AAA cites the following as support for the new law:

• Children are about 75% less likely to die or sustain serious injury in a rear-facing seat. American Academy of Pediatrics (AAP)

• Rear-facing seats disperse the crash force more evenly across the back of the seat and the child’s body and limit the motion of the head, reducing the potential of neck injury. Safe Kids

• Per the American Academy of Pediatrics (2011 policy statement), young children’ bones, ligaments and joints are still developing which place them at an increased risk of head and spinal cord injury. Rear-facing seats can reduce this risk by supporting the head and preventing the relatively large head from moving independently from the proportionately smaller neck.

• Nearly all convertible child safety seats on the market in 2017 (73 out of 77) could accommodate children up to 40 pounds or more when used rear-facing, a weight that exceeds the 95th percentile for children at 2 years of age.

• The change is recommended by AAA Safe Seats 4 Kids, American Academy of Pediatrics, Centers for Disease Control and Prevention, Consumer reports, Insurance Institute for Highway Safety, National Center for Injury Prevention and Control, National Highway Traffic Safety Administration, , Children’s Hospital of the Kings Daughters, Children’s Hospital of Philadelphia, Make Safe Happen, and Safe Kids.
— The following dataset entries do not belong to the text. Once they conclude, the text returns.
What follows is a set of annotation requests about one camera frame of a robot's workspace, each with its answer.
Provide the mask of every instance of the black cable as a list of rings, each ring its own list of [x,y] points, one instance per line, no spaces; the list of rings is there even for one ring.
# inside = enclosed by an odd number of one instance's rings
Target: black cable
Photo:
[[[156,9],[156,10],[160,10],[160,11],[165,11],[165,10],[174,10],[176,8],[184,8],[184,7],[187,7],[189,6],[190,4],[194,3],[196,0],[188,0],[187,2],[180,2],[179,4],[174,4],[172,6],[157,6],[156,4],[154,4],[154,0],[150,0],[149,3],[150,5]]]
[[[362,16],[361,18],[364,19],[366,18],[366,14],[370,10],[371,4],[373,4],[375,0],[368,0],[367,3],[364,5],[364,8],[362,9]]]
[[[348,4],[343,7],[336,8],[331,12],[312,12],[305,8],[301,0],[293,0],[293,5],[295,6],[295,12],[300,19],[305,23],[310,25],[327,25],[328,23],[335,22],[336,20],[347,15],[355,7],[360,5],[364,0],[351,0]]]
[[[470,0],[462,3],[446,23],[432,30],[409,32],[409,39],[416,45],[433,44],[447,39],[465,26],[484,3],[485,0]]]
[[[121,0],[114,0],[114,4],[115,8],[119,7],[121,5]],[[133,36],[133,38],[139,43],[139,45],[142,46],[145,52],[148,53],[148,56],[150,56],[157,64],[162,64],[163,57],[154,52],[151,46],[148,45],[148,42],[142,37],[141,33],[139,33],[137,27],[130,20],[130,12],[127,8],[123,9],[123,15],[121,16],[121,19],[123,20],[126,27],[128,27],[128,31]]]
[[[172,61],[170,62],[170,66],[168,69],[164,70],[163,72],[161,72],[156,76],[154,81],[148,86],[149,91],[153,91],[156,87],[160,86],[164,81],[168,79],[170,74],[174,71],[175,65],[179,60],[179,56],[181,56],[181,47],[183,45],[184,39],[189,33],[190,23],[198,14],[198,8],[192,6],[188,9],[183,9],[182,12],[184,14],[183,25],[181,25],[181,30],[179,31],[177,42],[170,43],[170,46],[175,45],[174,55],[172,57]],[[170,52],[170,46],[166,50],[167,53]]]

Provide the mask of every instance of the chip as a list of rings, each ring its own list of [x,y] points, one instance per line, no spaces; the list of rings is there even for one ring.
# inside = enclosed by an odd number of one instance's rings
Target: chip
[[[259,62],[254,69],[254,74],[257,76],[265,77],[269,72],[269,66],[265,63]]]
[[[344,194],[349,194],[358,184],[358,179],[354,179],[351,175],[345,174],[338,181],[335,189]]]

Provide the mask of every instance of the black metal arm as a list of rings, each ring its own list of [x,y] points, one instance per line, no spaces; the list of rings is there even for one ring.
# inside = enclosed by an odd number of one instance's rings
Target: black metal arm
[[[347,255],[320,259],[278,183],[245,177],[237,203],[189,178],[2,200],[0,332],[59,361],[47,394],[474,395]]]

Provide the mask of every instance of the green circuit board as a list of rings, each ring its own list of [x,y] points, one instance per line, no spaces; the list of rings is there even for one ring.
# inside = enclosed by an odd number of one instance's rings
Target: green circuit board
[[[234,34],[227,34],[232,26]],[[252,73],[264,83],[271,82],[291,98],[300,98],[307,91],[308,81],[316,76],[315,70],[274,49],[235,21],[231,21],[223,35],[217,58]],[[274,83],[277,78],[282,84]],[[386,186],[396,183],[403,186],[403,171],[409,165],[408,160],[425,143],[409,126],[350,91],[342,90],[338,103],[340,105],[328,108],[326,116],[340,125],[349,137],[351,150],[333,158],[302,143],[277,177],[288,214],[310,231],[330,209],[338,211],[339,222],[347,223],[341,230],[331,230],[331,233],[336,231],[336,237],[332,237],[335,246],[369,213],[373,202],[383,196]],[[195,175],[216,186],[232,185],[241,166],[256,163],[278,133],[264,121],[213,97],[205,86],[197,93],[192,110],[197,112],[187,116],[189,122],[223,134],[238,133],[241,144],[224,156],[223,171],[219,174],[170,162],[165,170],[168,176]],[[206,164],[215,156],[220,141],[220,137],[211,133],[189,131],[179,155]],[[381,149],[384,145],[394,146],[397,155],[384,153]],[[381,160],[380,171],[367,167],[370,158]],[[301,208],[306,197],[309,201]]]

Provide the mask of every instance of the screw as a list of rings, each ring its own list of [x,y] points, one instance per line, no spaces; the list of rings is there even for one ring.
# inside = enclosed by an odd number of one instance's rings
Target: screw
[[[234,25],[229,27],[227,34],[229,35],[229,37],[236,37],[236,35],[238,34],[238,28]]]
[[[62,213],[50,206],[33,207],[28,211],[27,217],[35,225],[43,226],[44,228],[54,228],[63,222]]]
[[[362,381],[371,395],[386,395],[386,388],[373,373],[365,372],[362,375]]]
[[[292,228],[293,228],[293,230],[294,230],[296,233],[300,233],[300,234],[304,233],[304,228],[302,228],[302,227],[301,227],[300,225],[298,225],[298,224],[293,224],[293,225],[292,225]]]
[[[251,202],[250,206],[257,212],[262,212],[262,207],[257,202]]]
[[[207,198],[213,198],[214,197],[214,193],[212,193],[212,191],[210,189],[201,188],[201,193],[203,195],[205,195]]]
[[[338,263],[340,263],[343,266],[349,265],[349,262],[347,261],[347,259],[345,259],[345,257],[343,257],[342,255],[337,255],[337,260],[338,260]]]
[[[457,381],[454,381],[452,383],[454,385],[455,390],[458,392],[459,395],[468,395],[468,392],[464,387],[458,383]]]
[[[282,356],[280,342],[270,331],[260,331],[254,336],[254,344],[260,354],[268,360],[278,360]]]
A violation of the rear-facing requirement, if signed by the governor, will be the same as existing penalties. First violations are subject to a civil penalty of $50 and second or subsequent offenses on different dates are subject to a civil penalty of up to $500. All civil penalties collected for violations are paid into the Child Restraint Device Special Fund, which is used promote, purchase, and distribute child restraint devices to applicants who need a child restraint device but are unable to afford one.